#NoAlphaNoPay

Published on February 1, 2022

Payment irrespective of alpha in the asset management industry is an ESG issue that needs to be addressed urgently if the industry has to evolve.

It’s not about the investors

“No Alpha No Pay” is not a protest line from investors (and asset owners). It’s not about them because the technology, the innovation, the access to information, the supply of data, the education, and the experience has empowered them. They know their power. This is why they are leading the passive investing revolution and, in the process, reducing the asset share under active management. The story has a lot of similarities to the ETFs overtaking mutual funds not just because of convenience and low fees but because of tax efficiency that came out of their passive investing approach. Investors have embraced innovation because it’s better. So, for investors it’s not about “No Alpha No Pay” because they don’t have to say it, they are walking into the board room, uninvited, and taking the seat at the negotiation table without uttering a word. 

What may seem like a fortuitous trend regarding zero-fee trading and the mushrooming passive instruments, which helped the investor’s cause, has actually been a part of a chain of change that has always been happening in the industry. Investors affected the idea of zero-fee trading by asking, why should I even pay for trading? How can I reduce the fee? How can I commoditize the last mile of what we used to call brokerage? How can I make it free? Two millennials (investors) were behind setting up Robin Hood. 

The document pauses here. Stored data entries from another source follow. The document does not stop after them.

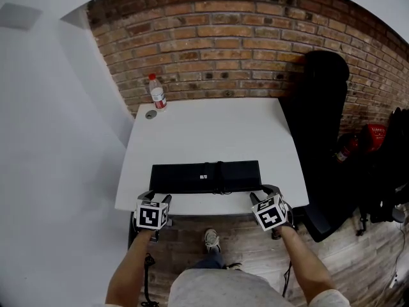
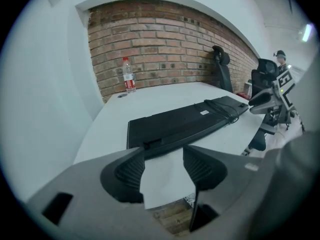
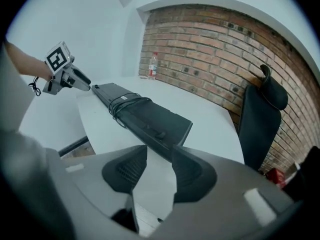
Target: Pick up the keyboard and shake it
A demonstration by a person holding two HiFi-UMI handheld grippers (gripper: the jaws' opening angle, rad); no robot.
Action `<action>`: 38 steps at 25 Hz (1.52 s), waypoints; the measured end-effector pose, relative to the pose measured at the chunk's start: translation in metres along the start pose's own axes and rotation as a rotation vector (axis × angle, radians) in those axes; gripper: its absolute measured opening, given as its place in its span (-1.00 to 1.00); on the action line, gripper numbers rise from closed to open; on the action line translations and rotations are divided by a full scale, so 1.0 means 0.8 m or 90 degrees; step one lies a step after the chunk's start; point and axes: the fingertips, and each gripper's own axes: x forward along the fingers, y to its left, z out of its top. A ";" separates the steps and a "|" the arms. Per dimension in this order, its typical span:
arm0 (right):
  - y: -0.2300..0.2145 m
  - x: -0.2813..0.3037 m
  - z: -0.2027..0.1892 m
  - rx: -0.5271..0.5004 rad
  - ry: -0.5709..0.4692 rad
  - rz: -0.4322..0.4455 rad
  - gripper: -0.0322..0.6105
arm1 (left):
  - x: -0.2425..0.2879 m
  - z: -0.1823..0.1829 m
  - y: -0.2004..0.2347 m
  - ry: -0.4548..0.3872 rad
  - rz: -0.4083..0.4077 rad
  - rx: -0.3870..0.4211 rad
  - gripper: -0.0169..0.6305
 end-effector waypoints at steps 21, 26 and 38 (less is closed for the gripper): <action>0.019 -0.101 0.100 0.132 -0.214 0.042 -0.89 | -0.101 0.118 -0.094 -0.251 -0.054 -0.067 -0.97; 0.017 -0.106 0.100 0.137 -0.222 0.042 -0.89 | -0.100 0.116 -0.101 -0.252 -0.066 -0.076 -0.97; 0.020 -0.106 0.103 0.134 -0.225 0.046 -0.89 | -0.096 0.111 -0.106 -0.240 -0.073 -0.070 -0.97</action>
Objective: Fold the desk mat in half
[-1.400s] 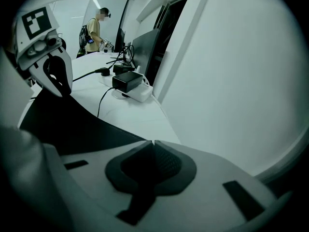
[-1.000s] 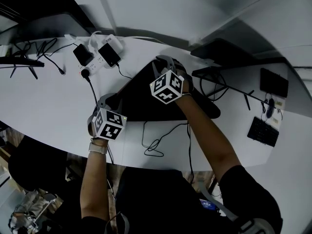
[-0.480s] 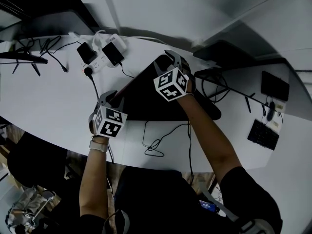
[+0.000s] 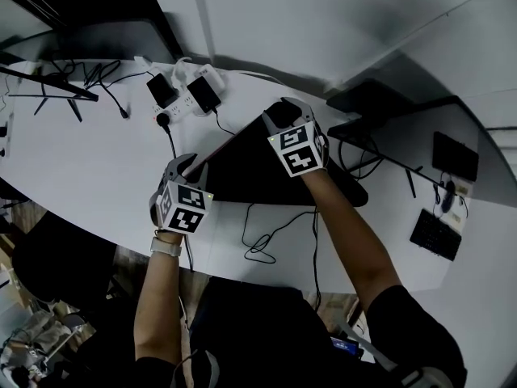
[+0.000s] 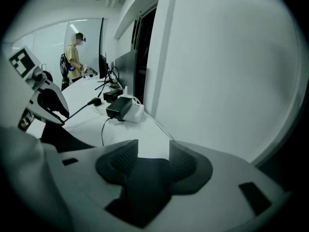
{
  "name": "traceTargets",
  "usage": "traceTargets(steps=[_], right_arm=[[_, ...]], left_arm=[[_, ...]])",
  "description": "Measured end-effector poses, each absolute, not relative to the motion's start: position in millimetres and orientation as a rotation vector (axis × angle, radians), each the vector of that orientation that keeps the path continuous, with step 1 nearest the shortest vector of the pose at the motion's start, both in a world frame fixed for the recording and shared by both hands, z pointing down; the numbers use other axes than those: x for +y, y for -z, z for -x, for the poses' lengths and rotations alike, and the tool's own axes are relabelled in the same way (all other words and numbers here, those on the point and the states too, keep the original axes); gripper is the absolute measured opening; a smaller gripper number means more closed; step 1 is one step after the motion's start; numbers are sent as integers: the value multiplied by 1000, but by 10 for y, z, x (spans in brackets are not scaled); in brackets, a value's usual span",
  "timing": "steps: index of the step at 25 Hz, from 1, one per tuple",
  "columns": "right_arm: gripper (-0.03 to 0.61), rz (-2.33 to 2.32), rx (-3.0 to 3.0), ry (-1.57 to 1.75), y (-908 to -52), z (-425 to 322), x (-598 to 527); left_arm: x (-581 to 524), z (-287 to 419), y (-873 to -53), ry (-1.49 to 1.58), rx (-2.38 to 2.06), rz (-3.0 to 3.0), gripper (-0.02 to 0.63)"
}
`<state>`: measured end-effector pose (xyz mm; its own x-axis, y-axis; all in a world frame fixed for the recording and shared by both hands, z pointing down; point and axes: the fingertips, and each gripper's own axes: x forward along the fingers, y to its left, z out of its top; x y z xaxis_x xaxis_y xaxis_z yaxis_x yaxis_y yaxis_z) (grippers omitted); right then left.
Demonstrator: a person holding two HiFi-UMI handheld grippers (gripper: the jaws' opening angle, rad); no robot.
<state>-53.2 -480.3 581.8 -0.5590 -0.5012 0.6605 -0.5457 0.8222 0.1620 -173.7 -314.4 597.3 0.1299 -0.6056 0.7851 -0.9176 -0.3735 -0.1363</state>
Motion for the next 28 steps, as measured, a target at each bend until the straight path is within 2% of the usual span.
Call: traceTargets(steps=[1,3,4,8,15,28], right_arm=[[200,-758,-2283,-111,-5785,550,-4748],[174,-748,-2311,-160,-5690,592,-4621],[153,-744,-2326,-176,-5634,618,-4560],[114,-726,-2383,-198,-5392,744,-4276],[57,-656,-2469,-163,-4913,1031,-3603],[40,-420,-2621,-58,-4189,1871,-2088]], left_arm=[[-3126,1764,-5908,-1108,-1494,-2033,87],[-3082,1812,-5753,-1037,-1544,-2031,17],[-3063,1834,-5666,-973,-1565,-2033,9],[-2906,2000,-5360,-756,-1640,-2020,9],[-2355,2327,-4932,-621,-1759,-2022,9],[-916,3003,-4297,-393,-1970,-1924,8]])
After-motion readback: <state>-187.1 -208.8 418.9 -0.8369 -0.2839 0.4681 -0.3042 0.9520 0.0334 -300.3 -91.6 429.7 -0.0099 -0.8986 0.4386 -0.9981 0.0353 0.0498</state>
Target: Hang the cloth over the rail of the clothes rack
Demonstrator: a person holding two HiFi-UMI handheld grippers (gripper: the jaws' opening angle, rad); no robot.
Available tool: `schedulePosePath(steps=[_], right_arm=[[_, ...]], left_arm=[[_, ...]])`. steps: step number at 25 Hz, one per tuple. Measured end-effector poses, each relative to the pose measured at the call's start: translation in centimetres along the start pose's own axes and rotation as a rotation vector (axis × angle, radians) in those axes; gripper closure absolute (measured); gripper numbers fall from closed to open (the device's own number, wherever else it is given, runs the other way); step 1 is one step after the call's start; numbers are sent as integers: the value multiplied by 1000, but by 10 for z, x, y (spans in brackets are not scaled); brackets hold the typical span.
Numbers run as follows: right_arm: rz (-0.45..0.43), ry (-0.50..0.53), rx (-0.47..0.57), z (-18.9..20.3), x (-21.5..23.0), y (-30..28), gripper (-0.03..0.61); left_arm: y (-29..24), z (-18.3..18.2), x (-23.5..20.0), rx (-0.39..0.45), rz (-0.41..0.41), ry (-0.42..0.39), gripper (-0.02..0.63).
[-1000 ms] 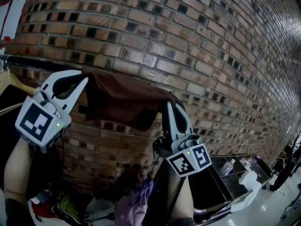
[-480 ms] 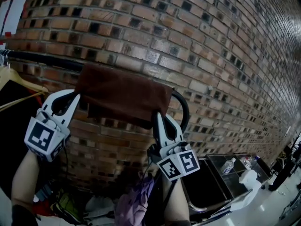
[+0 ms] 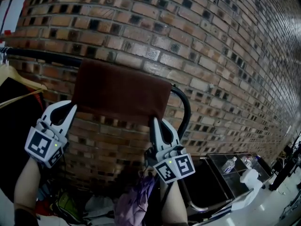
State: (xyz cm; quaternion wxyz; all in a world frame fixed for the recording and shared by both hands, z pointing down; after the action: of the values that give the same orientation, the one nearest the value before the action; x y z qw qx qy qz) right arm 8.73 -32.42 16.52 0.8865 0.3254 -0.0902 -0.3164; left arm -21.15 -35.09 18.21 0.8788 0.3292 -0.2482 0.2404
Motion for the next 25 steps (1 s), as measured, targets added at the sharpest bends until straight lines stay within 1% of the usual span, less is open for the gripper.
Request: schedulePosePath(steps=[3,5,6,9,12,13,16,18,21,22,24,25], right_arm=[[12,24,-1,3,0,1,551],[24,49,-9,6,0,2,546],[32,55,-12,7,1,3,541],[52,52,-17,10,4,5,514],[67,42,-36,17,6,11,468],[75,41,-44,21,6,14,454],[106,33,-55,37,3,31,451],[130,22,-59,49,-1,45,451],[168,-21,-58,64,-5,64,451],[175,-42,-68,70,-7,70,451],[178,-74,-94,79,-11,84,453],[178,-87,-105,82,-14,92,465]], left_arm=[[2,-1,-2,20,-23,-6,571],[3,-1,-3,29,-49,-10,549],[3,0,-4,31,-58,-11,526],[4,5,-2,16,-66,-11,425],[7,16,3,-20,-52,2,376],[9,21,5,-30,-49,13,371],[23,36,18,-56,-45,45,371],[34,47,32,-81,-23,67,373],[41,60,58,-135,21,81,449],[43,63,67,-148,20,86,486],[49,64,86,-166,4,113,517],[52,62,96,-170,-5,130,559]])
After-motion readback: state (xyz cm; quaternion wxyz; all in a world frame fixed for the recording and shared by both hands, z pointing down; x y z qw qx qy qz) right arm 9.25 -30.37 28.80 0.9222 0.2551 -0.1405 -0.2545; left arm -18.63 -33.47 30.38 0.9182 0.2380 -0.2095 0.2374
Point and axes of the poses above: the fingertips, and each gripper's own axes: y backward along the fingers, x to its right, z out of its underside, the point moved 6 cm from there along y, backward along the fingers, and after that the axes turned 14 degrees about -y, right-handed, at the moved point
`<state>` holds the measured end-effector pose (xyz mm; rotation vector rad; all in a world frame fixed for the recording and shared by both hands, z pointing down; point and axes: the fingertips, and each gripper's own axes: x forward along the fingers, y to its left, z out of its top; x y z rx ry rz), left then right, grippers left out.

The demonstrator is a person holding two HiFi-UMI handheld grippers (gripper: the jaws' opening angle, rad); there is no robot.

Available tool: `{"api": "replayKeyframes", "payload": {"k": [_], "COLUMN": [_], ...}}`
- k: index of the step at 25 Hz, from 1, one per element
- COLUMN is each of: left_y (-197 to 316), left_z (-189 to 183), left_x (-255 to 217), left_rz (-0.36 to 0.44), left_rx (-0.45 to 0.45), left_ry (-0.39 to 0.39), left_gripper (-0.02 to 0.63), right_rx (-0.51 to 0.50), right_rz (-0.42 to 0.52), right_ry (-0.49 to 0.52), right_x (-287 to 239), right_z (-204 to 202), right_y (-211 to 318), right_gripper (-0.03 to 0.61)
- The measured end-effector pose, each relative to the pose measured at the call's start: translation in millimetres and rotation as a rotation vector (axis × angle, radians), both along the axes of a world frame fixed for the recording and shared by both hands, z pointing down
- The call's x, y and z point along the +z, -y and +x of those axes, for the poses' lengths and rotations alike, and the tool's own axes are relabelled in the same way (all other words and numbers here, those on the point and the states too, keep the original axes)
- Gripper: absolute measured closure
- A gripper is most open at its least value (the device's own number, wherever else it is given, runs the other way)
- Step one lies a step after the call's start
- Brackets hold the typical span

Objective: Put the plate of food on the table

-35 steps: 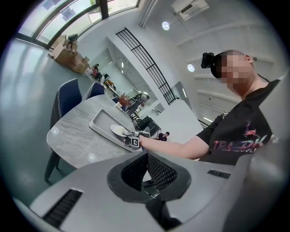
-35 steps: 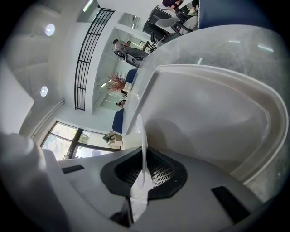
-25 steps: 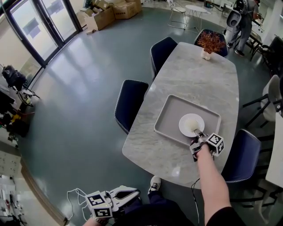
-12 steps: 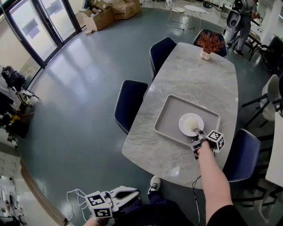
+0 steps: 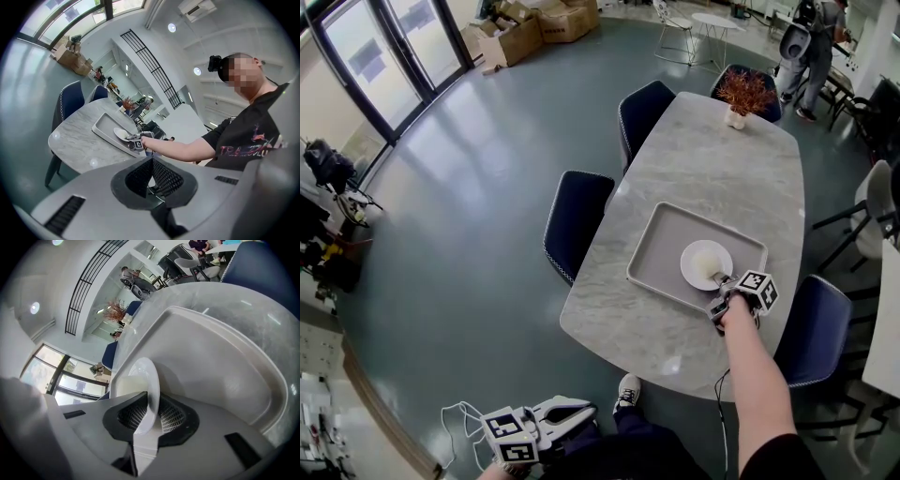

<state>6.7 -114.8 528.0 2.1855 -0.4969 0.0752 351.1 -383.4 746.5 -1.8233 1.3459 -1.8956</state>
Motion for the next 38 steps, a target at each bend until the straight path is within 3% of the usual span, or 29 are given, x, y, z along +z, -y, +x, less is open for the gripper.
{"api": "replayKeyframes", "payload": {"k": [12, 17, 22, 23, 31, 38], "left_y": [-2, -1, -2, -3, -5, -11], "left_z": [-3, -3, -7, -8, -15, -24], "left_x": [2, -1, 0, 0, -6, -10], "left_rz": [-0.003, 0.008, 0.008, 0.009, 0.022, 0.024], "left_rx": [0.002, 0.012, 0.014, 0.017, 0.068, 0.142], "left_ry": [-0.01, -0.016, -0.023, -0.023, -0.023, -0.027], "left_gripper": [0.607, 0.607, 0.607, 0.607, 0.607, 0.607], "right_rx": [-0.087, -0.093, -0.089, -0.086, -0.158, -0.174], "right_rz": [-0.1, -0.094, 0.013, 0.034, 0.241, 0.366], "right_ry": [-0.118, -0.2, -0.227, -0.225, -0.13, -0.057], "right_x": [-1, -9, -31, -36, -77, -115], "right_z": [-1, 9, 12, 11, -32, -75], "right_y": [-8, -15, -18, -20, -50, -98], "right_gripper": [0.443, 0.442, 0.462, 0.572, 0.572, 0.572]}}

So now that we have zero-fee trading, zero-fee funds, do you really think investors are eager and waiting to tell the asset managers, “No Alpha No Pay”. It’s the active managers who need to accept the challenge that the fight has reached home and protecting the management fee is all water under the bridge. The industry has reached an inflection point, it has to transform before passive colors everything.

The Performers Purpose

The Asset Management should wake up to its purpose, stand up and say, “We the active managers believe in #No Alpha No Pay! We want to innovate. We want to change old practices. We see the writing on the wall. We can change and differentiate”.

The 1993 ETFs are an old innovation. The industry will churn out new innovations and eventually the power will shift from the incumbent to the new entrant. Investors are no longer going to pay for maintenance of assets that incurs a recurring cost. They would rather pay for the top decile of skill and give the bottom decile skill set another chance to perform. The top performer's purpose should be to differentiate itself from the underperformers who charge more than half a trillion dollars in fees in such times [1], while people have died, jobs have been lost and the society is living on bail out. And this can only happen if better asset managers decide to stop subsidizing underperformance in the industry.

Innovation is relentless

The technological innovation is going to give the second movers an advantage to challenge the incumbent. An incumbent is the one who invests in legacy systems and when technology changes, it finds itself owning legacy systems, infrastructural costs, and inefficient processes, which create the David - Goliath disequilibrium. We have seen this happening again and again, from discount to electronic brokerage, from conventional to Robo-advisors, from electronic brokerages to zero-fee trading, from Index to smart-beta funds, from mutual funds to ETFs, from Indexing to direct indexing, from market making to NextShares, from private equity to liquid alternatives, from cryptos to NFTs, and maybe soon from ESG to ESG assets.

Human capability is about constantly nudging at its environment to make it better while the older creations become cumbersome and ineffective. Information gets bundled, indexed, and repackaged into an improved design. Investors continue to drive product sophistication and may have failed on occasions with products like Inverse ETFs but still, there have been more ayes than nays.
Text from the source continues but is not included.